**Instructions to follow:** Pull each line holding the word "things" from the data.

Data entries
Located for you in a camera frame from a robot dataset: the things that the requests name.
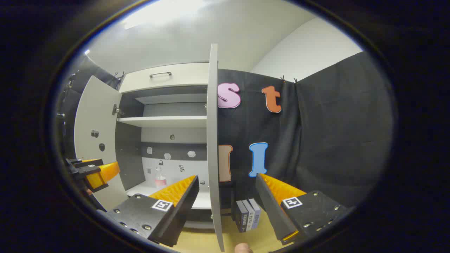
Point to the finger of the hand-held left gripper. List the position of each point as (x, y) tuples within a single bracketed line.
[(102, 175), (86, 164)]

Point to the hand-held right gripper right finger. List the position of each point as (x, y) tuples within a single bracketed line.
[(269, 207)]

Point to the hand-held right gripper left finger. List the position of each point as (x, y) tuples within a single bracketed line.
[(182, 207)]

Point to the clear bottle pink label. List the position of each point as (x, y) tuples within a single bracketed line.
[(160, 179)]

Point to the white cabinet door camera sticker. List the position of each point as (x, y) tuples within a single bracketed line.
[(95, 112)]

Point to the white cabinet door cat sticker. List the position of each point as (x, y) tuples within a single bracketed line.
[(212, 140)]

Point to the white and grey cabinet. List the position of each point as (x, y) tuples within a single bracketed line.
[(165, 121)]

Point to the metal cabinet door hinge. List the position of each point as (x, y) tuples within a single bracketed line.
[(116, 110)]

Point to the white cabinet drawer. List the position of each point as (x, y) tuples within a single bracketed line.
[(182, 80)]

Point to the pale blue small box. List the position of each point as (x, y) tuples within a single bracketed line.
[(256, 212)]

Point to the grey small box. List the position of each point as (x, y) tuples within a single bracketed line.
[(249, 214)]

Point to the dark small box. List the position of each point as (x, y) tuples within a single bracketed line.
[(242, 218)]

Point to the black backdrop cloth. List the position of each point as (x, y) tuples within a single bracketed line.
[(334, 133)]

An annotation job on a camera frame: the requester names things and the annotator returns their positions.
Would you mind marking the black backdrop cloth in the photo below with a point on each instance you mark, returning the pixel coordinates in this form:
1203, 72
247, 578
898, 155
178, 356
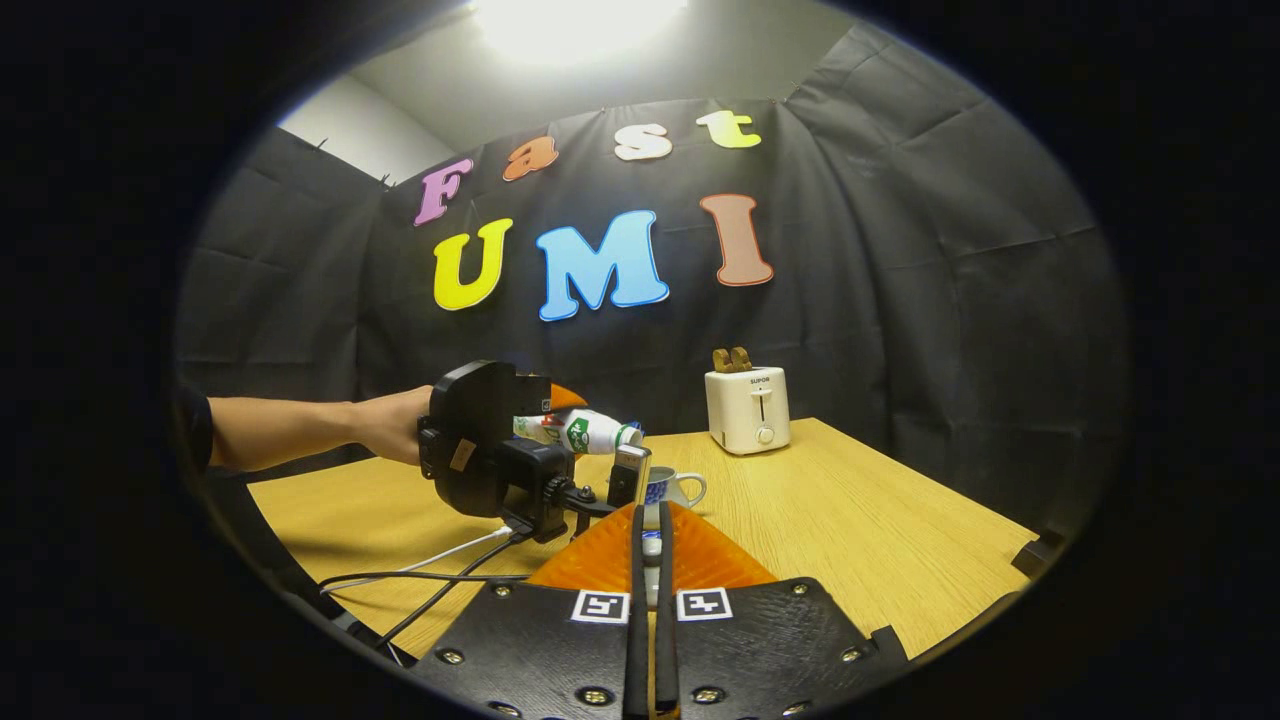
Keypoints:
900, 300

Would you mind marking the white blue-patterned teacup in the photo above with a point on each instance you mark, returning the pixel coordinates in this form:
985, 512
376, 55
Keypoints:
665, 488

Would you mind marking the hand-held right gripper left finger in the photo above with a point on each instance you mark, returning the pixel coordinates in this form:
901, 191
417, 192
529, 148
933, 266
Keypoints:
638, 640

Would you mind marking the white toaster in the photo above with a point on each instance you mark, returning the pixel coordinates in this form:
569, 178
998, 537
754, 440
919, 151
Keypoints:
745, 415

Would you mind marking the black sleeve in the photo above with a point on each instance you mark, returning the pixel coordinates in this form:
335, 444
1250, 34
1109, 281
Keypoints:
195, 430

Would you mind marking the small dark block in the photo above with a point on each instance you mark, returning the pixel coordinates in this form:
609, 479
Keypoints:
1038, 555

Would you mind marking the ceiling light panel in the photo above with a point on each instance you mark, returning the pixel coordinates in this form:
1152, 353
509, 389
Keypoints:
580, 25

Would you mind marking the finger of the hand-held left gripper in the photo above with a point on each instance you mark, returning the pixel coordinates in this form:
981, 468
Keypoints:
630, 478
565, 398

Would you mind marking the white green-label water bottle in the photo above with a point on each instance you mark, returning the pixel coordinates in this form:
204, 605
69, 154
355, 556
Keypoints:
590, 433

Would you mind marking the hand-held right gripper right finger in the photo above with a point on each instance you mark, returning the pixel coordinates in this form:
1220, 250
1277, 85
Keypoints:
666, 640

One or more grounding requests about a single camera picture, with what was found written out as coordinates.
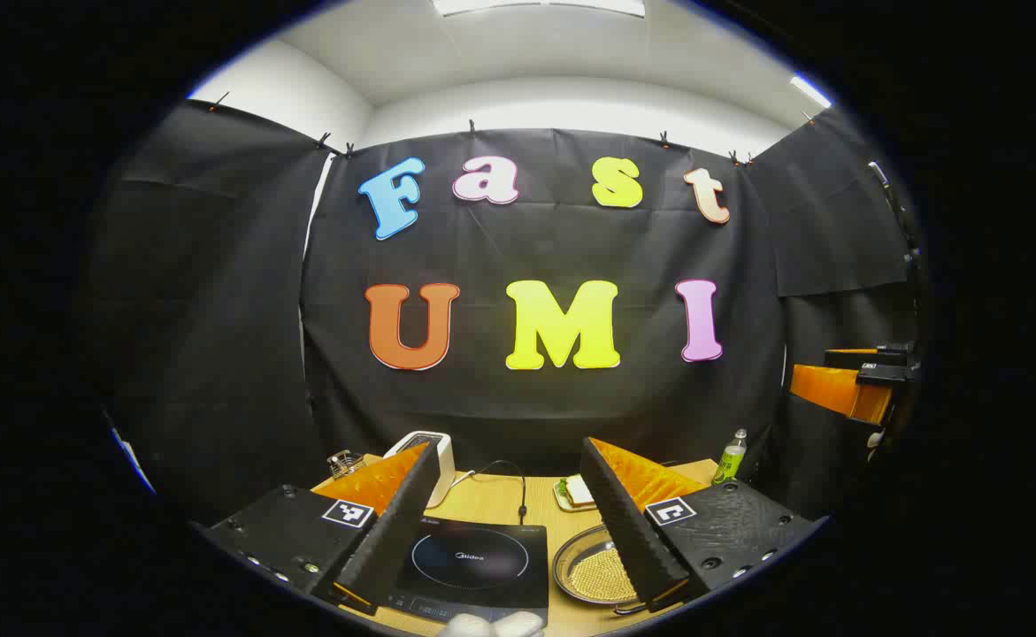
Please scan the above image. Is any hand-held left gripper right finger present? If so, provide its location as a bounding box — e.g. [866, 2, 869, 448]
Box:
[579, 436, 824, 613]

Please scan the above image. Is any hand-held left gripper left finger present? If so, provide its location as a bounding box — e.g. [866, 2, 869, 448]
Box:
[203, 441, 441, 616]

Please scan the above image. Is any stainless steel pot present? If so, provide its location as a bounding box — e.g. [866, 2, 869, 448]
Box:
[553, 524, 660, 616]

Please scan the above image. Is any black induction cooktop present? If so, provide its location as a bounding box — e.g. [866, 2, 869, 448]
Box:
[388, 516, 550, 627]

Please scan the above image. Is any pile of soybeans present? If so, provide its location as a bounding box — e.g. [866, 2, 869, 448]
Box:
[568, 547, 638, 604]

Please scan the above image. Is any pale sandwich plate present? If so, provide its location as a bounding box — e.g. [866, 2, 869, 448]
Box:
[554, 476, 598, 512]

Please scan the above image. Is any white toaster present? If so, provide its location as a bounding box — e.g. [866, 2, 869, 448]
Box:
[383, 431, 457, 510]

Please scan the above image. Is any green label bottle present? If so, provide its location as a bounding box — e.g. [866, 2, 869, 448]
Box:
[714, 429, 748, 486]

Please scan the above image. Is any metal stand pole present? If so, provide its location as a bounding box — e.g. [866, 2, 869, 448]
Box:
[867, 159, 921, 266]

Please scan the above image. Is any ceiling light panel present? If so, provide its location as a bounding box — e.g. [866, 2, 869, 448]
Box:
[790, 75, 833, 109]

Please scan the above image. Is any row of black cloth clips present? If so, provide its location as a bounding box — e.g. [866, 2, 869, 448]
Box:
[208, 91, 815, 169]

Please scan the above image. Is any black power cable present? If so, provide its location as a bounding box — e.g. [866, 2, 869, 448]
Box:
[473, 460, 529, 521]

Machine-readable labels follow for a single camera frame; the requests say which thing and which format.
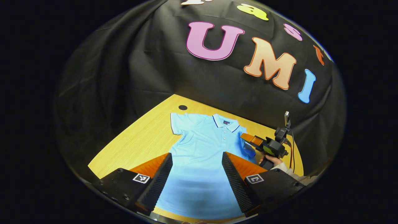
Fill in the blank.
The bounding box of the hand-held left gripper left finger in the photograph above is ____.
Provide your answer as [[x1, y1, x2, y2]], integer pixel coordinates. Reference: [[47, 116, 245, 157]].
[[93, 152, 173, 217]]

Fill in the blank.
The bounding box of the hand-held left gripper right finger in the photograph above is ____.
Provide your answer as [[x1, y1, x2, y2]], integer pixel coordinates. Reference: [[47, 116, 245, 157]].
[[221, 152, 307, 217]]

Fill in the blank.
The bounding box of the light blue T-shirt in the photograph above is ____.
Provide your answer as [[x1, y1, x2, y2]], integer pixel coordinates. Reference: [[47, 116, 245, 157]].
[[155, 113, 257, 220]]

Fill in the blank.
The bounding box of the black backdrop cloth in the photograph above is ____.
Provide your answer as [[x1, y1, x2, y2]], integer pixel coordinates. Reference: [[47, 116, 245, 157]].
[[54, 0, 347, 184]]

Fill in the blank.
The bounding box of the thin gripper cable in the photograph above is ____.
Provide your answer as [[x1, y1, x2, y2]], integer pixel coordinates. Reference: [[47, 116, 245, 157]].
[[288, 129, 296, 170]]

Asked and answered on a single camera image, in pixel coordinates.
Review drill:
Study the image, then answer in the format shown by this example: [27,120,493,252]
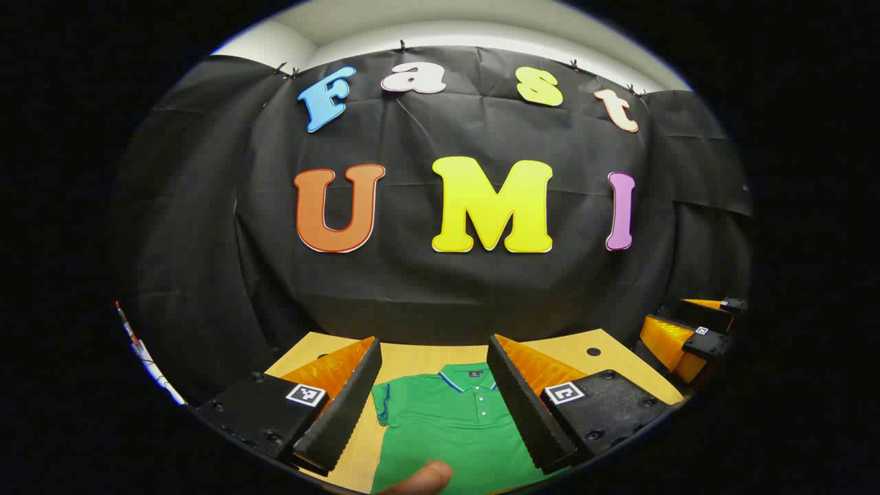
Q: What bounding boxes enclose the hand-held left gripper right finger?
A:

==

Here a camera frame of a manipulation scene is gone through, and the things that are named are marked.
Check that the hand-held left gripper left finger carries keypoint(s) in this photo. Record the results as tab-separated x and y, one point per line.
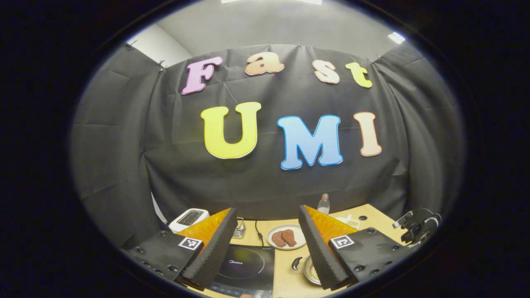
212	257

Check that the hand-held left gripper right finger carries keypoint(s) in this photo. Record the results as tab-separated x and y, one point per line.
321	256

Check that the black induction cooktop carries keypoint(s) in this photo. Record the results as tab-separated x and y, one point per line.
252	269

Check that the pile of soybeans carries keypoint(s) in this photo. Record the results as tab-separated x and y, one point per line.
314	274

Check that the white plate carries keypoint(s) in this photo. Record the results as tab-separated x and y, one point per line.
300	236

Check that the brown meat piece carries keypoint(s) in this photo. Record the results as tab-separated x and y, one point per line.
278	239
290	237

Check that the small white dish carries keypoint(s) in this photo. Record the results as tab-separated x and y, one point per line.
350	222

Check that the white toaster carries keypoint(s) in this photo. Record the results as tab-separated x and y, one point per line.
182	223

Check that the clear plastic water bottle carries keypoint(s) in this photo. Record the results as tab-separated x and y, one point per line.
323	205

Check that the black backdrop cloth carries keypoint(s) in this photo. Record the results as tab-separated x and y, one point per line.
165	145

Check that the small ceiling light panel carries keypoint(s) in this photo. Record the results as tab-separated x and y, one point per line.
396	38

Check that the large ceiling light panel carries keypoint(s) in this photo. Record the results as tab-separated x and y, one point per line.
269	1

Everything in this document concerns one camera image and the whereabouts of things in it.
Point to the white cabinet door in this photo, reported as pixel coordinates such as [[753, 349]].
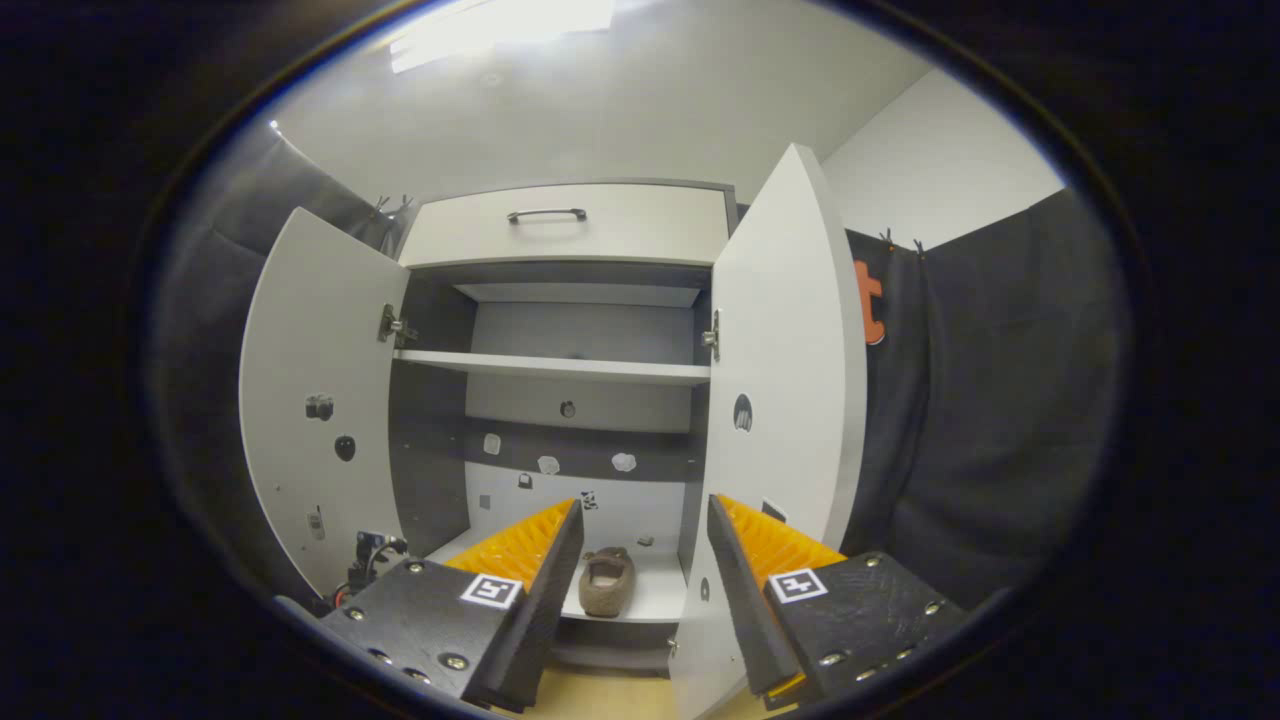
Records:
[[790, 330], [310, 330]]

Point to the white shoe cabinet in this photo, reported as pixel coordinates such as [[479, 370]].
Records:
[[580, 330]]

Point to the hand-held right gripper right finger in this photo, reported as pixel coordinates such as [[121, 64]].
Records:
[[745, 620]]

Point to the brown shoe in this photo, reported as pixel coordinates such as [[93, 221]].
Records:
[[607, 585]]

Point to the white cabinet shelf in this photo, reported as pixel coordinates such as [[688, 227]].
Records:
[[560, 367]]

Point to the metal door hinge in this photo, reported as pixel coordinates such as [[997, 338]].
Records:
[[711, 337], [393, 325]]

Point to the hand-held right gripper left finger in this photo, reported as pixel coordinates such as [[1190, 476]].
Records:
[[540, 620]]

**Result of this exercise:**
Located for you in a camera frame from a robot dataset: the things that the requests name.
An annotation job on a camera frame: the requester names things and the annotator returns their positions.
Here a camera frame of a manipulation scene is gone through, and the things that are named are marked.
Everything in this document concerns one camera image and the whereabouts of things in it.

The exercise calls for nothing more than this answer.